#### Activity
Look below for the line holding "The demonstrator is" and the line holding "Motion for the". Transcribe exactly those lines and all lines between them, nothing more.

#### Information supplied
--------------------------------

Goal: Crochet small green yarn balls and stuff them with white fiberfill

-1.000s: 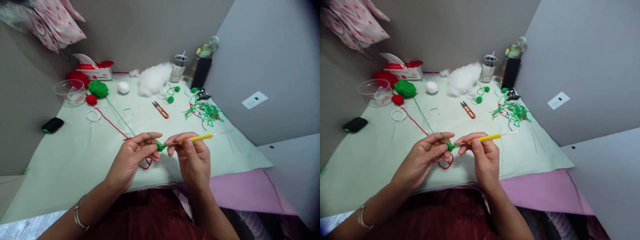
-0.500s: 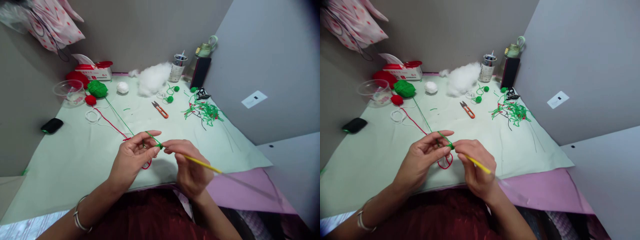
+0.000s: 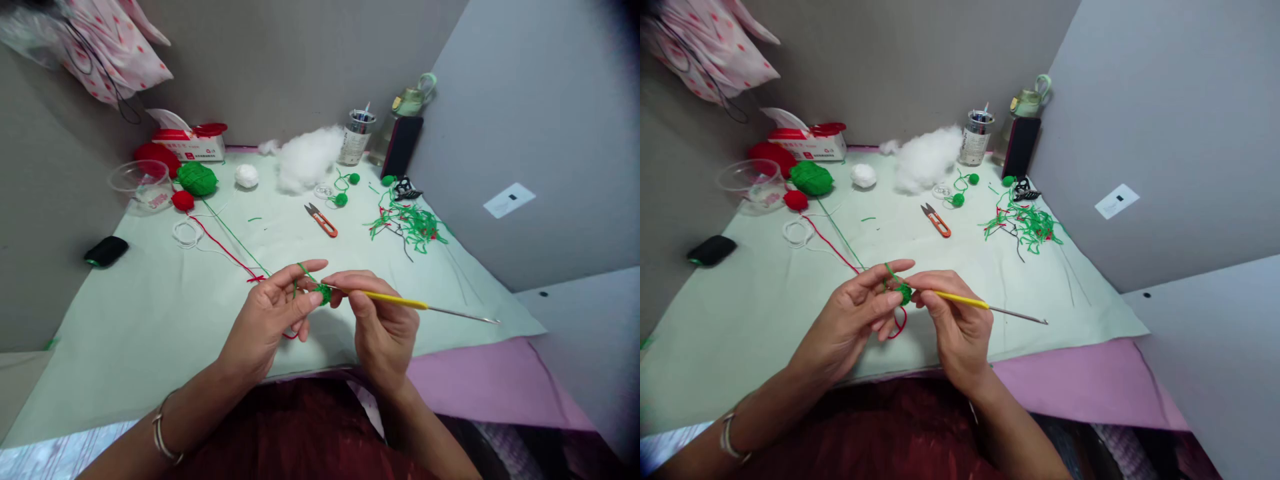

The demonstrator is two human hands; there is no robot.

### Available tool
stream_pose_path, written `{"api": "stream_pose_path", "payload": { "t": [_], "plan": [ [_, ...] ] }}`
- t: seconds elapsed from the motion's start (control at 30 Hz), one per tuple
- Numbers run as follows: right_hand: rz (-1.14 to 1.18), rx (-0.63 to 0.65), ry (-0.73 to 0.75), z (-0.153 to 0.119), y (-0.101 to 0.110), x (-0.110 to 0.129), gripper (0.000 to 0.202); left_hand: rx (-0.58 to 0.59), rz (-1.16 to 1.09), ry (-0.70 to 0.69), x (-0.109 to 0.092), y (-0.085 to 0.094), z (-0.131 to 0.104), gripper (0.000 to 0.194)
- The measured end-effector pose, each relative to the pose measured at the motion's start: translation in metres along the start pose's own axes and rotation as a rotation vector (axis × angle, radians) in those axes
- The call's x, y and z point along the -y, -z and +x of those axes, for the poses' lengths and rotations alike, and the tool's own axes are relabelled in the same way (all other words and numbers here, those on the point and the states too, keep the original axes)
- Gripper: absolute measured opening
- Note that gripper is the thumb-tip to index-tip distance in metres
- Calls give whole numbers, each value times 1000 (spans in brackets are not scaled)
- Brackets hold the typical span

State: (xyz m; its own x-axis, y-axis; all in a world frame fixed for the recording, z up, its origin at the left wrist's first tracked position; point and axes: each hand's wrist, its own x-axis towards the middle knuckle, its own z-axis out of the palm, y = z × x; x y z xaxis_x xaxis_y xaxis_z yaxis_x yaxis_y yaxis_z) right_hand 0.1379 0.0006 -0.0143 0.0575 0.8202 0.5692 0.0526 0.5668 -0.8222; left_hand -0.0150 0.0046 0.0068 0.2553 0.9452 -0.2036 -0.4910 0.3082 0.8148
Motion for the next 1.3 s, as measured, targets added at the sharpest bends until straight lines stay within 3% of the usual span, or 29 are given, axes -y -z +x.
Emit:
{"api": "stream_pose_path", "payload": {
  "t": [0.1,0.2,0.3,0.4,0.53,0.7,0.77,0.87,0.9,1.0,1.1,1.2,1.3],
  "plan": [
    [-256,36,173,-6,0,-2,32,-36,-26,-5,4,-2,2,39],
    [-403,33,278,-8,3,-3,36,6,-146,114,4,0,5,37],
    [-160,-85,85,-4,6,-1,25,-5,-196,152,0,4,6,33],
    [142,-87,-142,2,6,0,20,-26,-124,69,-2,3,5,30],
    [146,-23,-216,6,2,1,15,-2,-2,-33,-1,-2,2,18],
    [-5,143,-209,21,1,6,12,-12,20,-72,-11,2,4,13],
    [-67,273,-179,31,2,8,18,-40,28,-82,-19,6,5,15],
    [-182,500,-113,49,4,11,7,-53,36,-92,-33,11,7,21],
    [-215,547,-95,54,4,11,14,-53,29,-95,-38,13,7,22],
    [-259,565,-112,69,5,7,20,-38,-24,-105,-50,19,10,22],
    [-147,546,-248,80,1,2,16,-12,-44,-107,-57,24,13,23],
    [-13,645,-374,86,-7,1,14,0,-18,-118,-61,28,16,27],
    [-33,742,-394,93,-15,1,18,14,-32,-99,-62,33,22,30]
  ]
}}
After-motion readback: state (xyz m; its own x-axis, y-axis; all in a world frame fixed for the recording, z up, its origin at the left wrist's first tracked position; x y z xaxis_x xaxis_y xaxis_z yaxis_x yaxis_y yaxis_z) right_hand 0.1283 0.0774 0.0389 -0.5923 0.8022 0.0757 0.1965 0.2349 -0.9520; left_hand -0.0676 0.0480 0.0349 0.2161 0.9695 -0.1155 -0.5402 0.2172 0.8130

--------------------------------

#### Completed exercise
The demonstrator is two human hands; there is no robot.

### Available tool
stream_pose_path, written `{"api": "stream_pose_path", "payload": { "t": [_], "plan": [ [_, ...] ] }}`
- t: seconds elapsed from the motion's start (control at 30 Hz), one per tuple
- Numbers run as follows: right_hand: rz (-1.14 to 1.18), rx (-0.63 to 0.65), ry (-0.73 to 0.75), z (-0.153 to 0.119), y (-0.101 to 0.110), x (-0.110 to 0.129), gripper (0.000 to 0.202); left_hand: rx (-0.58 to 0.59), rz (-1.16 to 1.09), ry (-0.70 to 0.69), x (-0.109 to 0.092), y (-0.085 to 0.094), z (-0.131 to 0.104), gripper (0.000 to 0.194)
- The measured end-effector pose, each relative to the pose measured at the motion's start: translation in metres along the start pose's own axes and rotation as a rotation vector (axis × angle, radians) in those axes
- The call's x, y and z point along the -y, -z and +x of those axes, for the poses' lengths and rotations alike, and the tool's own axes are relabelled in the same way (all other words and numbers here, those on the point and the states too, keep the original axes)
- Gripper: absolute measured opening
- Note that gripper is the thumb-tip to index-tip distance in metres
- Calls give whole numbers, each value times 1000 (spans in brackets are not scaled)
- Brackets hold the typical span

State: (xyz m; its own x-axis, y-axis; all in a world frame fixed for the recording, z up, its origin at the left wrist's first tracked position; point and axes: each hand's wrist, its own x-axis towards the middle knuckle, its own z-axis out of the palm, y = z × x; x y z xaxis_x xaxis_y xaxis_z yaxis_x yaxis_y yaxis_z) right_hand 0.1379 0.0006 -0.0143 0.0575 0.8202 0.5692 0.0526 0.5668 -0.8222; left_hand -0.0150 0.0046 0.0068 0.2553 0.9452 -0.2036 -0.4910 0.3082 0.8148
Motion for the next 1.3 s, as measured, targets added at the sharpest bends until straight lines stay within 3% of the usual span, or 29 are given, axes -y -z +x.

That completes the answer to the exercise.